Experimental Design
Study 1:
Each experimental market comprises 18 participants: six firms, six consumers and six passive third parties. The participants and roles in a market are fixed across all 30 periods of the experiment. In the initial 10 periods every firm, consumer and third party receives an income of 100 points. Firms and consumers can earn additional points by trading products, with products of varying types having different production costs and varying impacts on third parties.
At the beginning of a market period, every firm selects a product type and a price. A product’s type corresponds to the total loss it imposes on third parties when purchased, which is between 0 and 60, and a corresponding production cost. The total loss is divided equally and imposed on each of the six third parties. Products that impose a smaller externality on third parties also cost more to produce. Specifically, a decrease in the combined loss to third parties of six—and, therefore, a decrease of one for the loss imposed on each third party—increases the production cost by one.

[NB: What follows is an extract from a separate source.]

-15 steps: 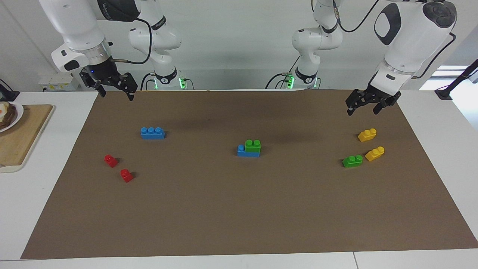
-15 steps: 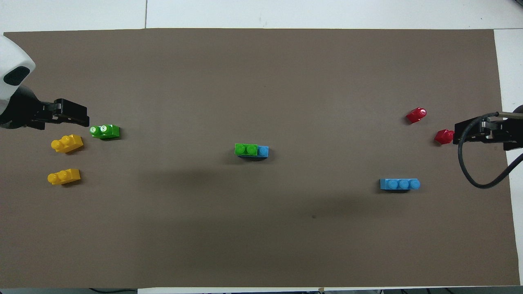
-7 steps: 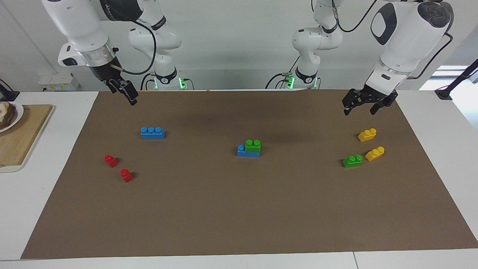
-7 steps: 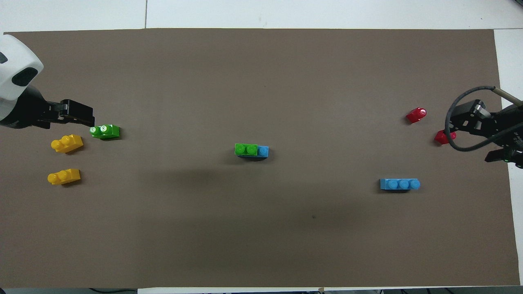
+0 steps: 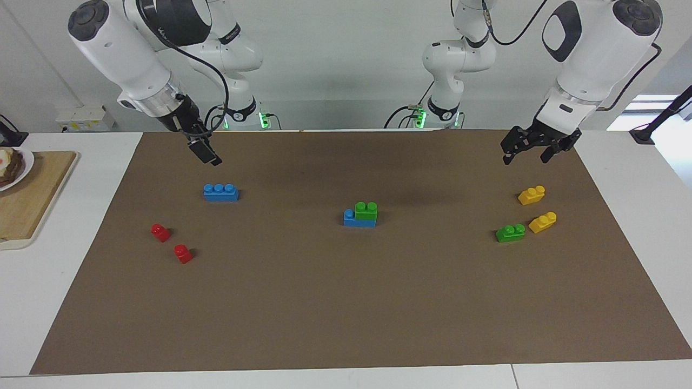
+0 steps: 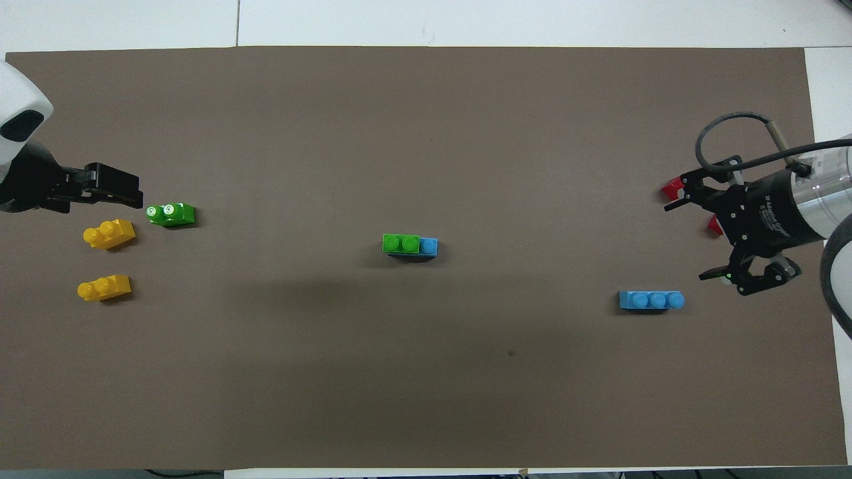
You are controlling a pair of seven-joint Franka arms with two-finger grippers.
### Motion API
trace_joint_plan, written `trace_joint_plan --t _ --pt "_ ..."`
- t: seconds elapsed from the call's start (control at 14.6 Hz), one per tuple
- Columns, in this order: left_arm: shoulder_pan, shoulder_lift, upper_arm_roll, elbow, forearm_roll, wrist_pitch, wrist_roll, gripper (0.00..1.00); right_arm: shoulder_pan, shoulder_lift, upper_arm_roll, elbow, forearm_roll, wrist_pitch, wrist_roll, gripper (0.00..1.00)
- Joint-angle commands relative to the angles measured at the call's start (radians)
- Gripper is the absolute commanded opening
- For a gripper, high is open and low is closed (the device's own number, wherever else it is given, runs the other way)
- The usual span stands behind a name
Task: Remove green block with left arm and hold with right
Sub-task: 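Swing the right gripper toward the joined green-blue brick while the left gripper follows, then bring the left gripper and the right gripper to opposite brick ends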
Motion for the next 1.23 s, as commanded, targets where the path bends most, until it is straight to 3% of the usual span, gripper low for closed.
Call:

At the same time as they select product types, firms also determine prices for their product offers. Products are worth 70 to consumers, independently of the degree of externality they impose; the ability to hold constant the characteristics of a product, other than its social impact, is a valuable element of the control afforded by a laboratory environment. Firms are required to set prices between the production cost of the selected product type and the value of the product.
Firm’s offers are conveyed to consumers in a posted-offer market. After firms make their decisions, consumers see the prices and types of the six products offered in that period. Offers are displayed in a random order. Each consumer can buy one product but can also decide not to buy any product. A decision not to buy a product yields no profits for either the consumer or any firm, but also means no losses for third parties. There is no capacity constraint on the supply side; that is, each firm can serve the entire market and sell up to six units of the offered product.
The third parties are passive participants and do not make any decisions. However, their payoffs in a period are impacted by the types of products exchanged in the market. Specifically, each third party experiences a loss between 0 (whenever all consumers either only buy products that produce no loss or do not buy products at all) and 60 (whenever all consumers buy products that produce the maximum possible loss).
At the end of every period, players observe their own payoff. In addition, firms observe the offers made by all firms, how many products they sold, their payments and the impact of the products they sold on third parties. Consumers observe the effect of their purchasing decision on the payments of the six third parties. Individual subjects are not identified to one another—i.e., there are no identification numbers associated with feedback—and therefore cannot track each other’s actions across periods.
Study 2:
Experimental markets comprise 12 participants: six firms and six consumers. For each 12-person market, we allocate an initial donation of 360 points (corresponding to CHF 120) to the charitable organization, Carbon Offsets To Alleviate Poverty (see https://cotap.org/). This organization funds programs that fight climate change and poverty. However, the size of the actual resulting donation could change depending on the type of products exchanged in the market. As in Study 1, each possible product type corresponds to a particular external impact—in this case, a reduction in the size of the donation, and its corresponding cost.